# Munich Sceanic Drive to Innsbruck and Venice



## Michael McHale (Oct 3, 2007)

Hi, I'm a new member and picking up my new BMW 335i coupe in Munich on Nov. 10th.
Can anyone tell me the most sceanic drive from Munich to Innsbruck and then from Innsbruck to Venice? Looking for actual route numbers and specifics.
Thanks. Also, will I need to get snow tires that early in Nov???? I'm concerned about taking the extra effort of swaping tires.
Any help is much appreciated.

Thanks.


----------



## am_ver (Jul 12, 2005)

the fastest is the autobahn to Fussen and then a pass over into Innsbruck.


----------



## mapezzul (Jun 14, 2005)

you may want to look around here a bit, I am sure you can find some stuff or even try the viamichelin.com site for routes. 

If you are planning on driving to Venice in one day on a scenic route you have another thing coming; not going to happen. What does your itinerary look like and places you would like to go. Innsbruck is nothing special and I would recommend nearby Hall over it. In route you may also want to visit the castles etc.
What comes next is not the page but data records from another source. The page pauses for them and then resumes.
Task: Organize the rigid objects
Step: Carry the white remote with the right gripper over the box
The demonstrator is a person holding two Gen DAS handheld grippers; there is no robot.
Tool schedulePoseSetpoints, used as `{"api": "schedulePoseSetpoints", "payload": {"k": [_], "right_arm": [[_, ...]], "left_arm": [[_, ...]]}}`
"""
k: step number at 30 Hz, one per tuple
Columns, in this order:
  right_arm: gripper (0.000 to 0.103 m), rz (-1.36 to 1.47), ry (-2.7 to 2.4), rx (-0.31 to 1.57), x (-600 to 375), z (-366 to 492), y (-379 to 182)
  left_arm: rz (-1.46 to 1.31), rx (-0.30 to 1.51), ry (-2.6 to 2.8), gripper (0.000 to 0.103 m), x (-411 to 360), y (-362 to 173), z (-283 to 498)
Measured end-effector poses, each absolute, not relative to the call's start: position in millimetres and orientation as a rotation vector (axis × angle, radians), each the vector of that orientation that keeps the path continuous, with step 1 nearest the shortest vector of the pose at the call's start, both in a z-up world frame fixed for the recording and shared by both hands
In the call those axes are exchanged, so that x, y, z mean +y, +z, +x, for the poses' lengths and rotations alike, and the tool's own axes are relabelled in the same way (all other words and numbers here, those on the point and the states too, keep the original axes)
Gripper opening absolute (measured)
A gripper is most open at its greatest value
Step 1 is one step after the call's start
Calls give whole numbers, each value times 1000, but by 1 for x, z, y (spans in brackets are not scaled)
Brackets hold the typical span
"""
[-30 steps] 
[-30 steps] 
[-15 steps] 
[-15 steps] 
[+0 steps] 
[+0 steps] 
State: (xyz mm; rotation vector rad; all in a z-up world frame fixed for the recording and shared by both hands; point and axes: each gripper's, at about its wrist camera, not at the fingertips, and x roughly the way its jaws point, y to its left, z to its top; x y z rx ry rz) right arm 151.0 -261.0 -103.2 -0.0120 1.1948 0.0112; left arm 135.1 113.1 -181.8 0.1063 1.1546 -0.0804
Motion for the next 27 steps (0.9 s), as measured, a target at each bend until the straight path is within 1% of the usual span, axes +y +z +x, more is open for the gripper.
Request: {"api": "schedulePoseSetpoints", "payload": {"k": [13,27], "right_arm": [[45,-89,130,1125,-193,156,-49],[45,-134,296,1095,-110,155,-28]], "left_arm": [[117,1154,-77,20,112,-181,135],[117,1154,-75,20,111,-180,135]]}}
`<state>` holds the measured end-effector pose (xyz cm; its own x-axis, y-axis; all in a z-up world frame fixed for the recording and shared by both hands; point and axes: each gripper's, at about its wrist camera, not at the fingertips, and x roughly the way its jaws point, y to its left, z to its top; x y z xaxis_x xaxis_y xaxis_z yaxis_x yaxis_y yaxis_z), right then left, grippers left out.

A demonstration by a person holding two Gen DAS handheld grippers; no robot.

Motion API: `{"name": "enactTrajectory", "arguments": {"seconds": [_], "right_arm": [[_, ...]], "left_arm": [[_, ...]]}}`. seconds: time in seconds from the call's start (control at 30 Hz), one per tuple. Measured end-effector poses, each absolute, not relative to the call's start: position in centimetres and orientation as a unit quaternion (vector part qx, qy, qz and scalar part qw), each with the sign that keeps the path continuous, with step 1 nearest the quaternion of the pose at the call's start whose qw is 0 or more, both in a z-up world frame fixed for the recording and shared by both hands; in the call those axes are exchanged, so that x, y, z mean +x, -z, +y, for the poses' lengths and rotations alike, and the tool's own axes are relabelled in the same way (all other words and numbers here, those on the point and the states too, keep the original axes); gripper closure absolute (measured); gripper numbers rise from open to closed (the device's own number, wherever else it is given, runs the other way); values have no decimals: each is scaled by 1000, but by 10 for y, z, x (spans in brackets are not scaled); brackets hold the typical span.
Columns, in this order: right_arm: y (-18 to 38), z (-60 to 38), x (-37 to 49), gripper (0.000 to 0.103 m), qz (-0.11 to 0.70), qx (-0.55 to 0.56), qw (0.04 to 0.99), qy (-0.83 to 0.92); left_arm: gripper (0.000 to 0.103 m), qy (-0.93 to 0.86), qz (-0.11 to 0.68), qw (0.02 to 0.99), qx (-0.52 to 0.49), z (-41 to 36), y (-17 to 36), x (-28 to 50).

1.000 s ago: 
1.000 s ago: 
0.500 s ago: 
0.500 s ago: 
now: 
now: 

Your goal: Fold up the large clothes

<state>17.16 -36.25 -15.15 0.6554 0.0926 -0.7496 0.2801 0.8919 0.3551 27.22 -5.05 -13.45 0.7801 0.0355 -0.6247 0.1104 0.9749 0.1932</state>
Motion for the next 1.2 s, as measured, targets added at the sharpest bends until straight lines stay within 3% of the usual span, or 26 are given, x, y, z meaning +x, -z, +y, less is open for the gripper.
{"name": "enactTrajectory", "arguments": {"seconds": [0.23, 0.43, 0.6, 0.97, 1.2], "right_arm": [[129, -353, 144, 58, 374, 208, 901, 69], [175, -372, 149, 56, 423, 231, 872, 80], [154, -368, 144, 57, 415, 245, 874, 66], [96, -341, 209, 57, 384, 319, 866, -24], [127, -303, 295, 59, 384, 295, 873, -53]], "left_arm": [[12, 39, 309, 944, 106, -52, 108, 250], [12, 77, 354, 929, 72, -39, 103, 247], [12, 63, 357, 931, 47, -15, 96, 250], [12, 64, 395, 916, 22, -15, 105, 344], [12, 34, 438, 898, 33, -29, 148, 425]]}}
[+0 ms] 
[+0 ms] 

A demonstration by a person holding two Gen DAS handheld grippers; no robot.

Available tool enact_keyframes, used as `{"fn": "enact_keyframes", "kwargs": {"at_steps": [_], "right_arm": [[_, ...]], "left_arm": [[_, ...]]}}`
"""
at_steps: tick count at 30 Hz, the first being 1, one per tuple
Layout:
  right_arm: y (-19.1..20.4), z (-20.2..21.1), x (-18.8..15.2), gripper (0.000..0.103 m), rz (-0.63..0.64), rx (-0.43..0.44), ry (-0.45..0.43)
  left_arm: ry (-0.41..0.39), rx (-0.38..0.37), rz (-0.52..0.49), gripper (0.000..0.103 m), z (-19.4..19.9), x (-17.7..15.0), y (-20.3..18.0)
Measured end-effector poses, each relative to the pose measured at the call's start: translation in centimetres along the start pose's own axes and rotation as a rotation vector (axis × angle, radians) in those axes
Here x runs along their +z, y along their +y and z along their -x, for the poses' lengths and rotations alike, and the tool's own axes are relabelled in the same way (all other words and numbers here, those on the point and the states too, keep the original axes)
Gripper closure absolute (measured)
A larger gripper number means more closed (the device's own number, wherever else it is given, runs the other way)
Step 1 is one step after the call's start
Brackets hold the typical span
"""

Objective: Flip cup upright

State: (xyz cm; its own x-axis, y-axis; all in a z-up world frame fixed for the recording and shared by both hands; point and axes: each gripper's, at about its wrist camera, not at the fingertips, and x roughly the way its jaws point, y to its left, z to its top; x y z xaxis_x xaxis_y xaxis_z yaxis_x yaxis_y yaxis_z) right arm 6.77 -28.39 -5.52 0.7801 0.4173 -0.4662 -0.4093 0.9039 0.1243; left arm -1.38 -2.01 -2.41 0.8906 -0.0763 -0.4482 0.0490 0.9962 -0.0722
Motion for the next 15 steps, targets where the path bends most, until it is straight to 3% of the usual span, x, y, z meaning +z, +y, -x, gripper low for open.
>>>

In early November driving through/over the Alps you may encounter some snow and I believe are required to have appropriate tires from November onwards. There are a lot of threads on this so SEARCH will be a good friend to have! Spend a few hours lurking/searching and you will be able to plan and answer most questions! Most people will not plan your trip for you and honestly that is half the fun when you do it yourself.

Best of luck!:thumbup:


----------



## cog_bimmer (Dec 30, 2006)

we just took ED of 335 coupe and drove from Munich to Salzburg, then next day took Grossglockner to Bolzano, and then through Dolomites through Cortina D'Ampezzo and on to Venice - hard to imagine a more scenic route, but we took the time

above 1700 meters, ran into snow on both mountain stretches, even though it was end of September


----------



## john lance (Oct 15, 2005)

am_ver said:


> the fastest is the autobahn to Fussen and then a pass over into Innsbruck.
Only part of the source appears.